• [What is needed]: Scan the entries below and extract each line with the word "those" in it.

• [Collected data]:
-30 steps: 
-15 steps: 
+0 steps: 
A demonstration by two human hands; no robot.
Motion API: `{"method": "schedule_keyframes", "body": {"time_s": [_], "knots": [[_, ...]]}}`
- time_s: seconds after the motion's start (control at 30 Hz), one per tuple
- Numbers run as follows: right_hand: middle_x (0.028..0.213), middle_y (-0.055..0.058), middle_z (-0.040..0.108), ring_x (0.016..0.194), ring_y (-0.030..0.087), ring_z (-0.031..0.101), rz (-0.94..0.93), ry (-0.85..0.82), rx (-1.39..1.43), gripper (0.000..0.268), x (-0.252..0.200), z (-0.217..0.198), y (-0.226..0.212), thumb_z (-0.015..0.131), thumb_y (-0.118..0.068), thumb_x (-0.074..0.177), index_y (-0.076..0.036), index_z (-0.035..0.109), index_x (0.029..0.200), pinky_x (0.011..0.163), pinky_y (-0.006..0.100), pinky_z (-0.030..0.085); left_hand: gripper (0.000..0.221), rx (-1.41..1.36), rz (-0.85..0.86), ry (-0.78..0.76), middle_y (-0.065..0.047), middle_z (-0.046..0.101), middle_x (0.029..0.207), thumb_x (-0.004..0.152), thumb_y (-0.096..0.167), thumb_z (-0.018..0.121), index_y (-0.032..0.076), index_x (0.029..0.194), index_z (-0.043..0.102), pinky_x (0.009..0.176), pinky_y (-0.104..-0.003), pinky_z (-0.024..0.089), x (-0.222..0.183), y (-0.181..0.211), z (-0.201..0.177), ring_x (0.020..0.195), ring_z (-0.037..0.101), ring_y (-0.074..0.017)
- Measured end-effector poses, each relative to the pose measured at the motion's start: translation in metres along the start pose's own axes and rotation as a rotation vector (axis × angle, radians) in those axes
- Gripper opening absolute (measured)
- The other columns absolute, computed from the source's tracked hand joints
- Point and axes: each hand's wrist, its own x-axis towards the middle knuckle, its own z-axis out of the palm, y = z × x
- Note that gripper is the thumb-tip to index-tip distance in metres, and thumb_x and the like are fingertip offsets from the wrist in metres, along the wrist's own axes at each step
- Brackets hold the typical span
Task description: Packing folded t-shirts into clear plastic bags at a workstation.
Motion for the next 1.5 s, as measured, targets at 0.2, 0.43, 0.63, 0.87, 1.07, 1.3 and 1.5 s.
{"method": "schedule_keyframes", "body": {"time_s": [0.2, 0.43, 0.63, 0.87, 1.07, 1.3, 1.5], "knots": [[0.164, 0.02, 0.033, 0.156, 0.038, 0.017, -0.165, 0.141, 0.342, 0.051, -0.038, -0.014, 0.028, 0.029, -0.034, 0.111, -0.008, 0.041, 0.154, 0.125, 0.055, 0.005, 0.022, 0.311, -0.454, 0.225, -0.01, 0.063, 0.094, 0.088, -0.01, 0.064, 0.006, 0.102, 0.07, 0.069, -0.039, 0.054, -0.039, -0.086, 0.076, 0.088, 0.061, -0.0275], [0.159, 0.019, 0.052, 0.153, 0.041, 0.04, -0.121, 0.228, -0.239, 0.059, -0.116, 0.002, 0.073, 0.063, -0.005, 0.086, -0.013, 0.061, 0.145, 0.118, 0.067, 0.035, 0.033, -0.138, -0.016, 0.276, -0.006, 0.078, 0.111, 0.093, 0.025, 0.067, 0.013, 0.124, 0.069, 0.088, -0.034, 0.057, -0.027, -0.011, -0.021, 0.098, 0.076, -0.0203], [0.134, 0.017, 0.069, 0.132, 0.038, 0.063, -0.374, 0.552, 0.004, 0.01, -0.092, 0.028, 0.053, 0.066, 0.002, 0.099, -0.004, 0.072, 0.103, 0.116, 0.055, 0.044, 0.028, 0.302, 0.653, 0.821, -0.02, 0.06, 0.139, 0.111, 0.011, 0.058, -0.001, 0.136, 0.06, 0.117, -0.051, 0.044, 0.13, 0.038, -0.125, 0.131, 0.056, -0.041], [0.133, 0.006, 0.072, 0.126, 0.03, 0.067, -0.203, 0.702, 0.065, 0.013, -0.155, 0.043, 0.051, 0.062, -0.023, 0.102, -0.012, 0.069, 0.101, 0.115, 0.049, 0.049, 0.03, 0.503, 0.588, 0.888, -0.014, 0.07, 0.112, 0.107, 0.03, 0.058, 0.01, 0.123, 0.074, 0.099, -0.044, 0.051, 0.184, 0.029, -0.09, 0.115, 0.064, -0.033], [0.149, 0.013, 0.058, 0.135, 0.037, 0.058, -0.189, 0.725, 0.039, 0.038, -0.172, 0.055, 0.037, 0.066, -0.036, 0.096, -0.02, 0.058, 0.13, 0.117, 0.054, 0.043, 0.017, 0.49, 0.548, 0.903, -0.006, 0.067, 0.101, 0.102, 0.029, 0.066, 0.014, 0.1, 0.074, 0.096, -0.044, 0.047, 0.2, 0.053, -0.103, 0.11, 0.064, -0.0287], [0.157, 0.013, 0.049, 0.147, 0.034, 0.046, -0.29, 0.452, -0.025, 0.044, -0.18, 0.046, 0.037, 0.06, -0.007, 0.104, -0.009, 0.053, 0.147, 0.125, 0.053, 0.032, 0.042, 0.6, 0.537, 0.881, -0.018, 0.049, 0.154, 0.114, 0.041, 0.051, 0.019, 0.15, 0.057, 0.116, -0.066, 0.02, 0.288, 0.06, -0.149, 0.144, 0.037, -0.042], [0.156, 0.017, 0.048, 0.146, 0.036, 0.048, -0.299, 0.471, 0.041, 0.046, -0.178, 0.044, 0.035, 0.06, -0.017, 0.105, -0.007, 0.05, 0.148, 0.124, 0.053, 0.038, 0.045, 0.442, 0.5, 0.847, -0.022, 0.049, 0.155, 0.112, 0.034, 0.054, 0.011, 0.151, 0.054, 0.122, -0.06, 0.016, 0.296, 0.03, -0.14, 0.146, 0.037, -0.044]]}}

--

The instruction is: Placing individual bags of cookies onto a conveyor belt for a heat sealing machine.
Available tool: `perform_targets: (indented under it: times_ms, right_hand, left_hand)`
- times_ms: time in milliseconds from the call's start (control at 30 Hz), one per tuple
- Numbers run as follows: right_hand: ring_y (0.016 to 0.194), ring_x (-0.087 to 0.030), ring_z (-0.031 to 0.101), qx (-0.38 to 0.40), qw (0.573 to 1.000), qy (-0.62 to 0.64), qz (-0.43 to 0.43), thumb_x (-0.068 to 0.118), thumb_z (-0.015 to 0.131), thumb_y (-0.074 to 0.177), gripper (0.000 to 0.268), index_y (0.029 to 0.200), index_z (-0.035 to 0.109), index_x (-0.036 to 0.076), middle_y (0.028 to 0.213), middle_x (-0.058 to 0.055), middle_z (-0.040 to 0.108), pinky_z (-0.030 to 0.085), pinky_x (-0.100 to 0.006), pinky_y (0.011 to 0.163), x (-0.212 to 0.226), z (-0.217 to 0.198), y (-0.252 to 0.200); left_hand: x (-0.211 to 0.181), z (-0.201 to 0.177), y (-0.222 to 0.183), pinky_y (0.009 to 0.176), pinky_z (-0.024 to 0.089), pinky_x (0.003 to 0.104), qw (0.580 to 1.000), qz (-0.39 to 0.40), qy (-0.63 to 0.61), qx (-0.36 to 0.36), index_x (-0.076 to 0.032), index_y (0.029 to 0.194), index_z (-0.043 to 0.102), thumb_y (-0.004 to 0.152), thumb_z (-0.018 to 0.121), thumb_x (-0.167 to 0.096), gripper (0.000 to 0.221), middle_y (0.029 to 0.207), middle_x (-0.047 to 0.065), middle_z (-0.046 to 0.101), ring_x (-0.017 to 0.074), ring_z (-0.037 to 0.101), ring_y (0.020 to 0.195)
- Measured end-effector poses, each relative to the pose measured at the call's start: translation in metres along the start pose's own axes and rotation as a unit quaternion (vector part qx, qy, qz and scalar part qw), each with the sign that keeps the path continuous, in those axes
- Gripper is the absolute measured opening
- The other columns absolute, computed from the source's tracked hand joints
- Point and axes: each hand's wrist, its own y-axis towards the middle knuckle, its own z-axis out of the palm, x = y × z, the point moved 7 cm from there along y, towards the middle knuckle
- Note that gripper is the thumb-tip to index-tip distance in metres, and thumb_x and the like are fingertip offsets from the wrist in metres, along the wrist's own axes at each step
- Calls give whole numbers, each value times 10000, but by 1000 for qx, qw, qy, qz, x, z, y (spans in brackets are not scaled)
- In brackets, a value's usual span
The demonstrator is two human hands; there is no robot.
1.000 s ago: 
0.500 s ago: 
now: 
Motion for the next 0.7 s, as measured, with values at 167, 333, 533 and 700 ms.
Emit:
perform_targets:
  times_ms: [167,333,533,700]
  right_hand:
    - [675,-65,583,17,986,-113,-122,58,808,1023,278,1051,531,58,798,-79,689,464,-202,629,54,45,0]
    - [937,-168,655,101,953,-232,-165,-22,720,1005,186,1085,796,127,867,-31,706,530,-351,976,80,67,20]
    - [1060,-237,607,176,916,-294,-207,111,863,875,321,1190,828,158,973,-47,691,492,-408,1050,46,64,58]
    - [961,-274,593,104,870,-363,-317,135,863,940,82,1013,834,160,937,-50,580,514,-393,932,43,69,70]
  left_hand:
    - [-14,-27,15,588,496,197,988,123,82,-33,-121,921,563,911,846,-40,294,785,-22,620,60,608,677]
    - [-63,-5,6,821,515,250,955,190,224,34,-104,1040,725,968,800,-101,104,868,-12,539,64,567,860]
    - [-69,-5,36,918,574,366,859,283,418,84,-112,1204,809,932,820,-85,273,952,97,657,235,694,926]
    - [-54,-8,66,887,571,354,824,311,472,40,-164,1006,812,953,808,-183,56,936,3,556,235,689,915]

• [Reply]:
- Measured end-effector poses, each relative to the pose measured at the motion's start: translation in metres along the start pose's own axes and rotation as a rotation vector (axis × angle, radians) in those axes
- Measured end-effector poses, each relative to the pose measured at the call's start: translation in metres along the start pose's own axes and rotation as a unit quaternion (vector part qx, qy, qz and scalar part qw), each with the sign that keeps the path continuous, in those axes

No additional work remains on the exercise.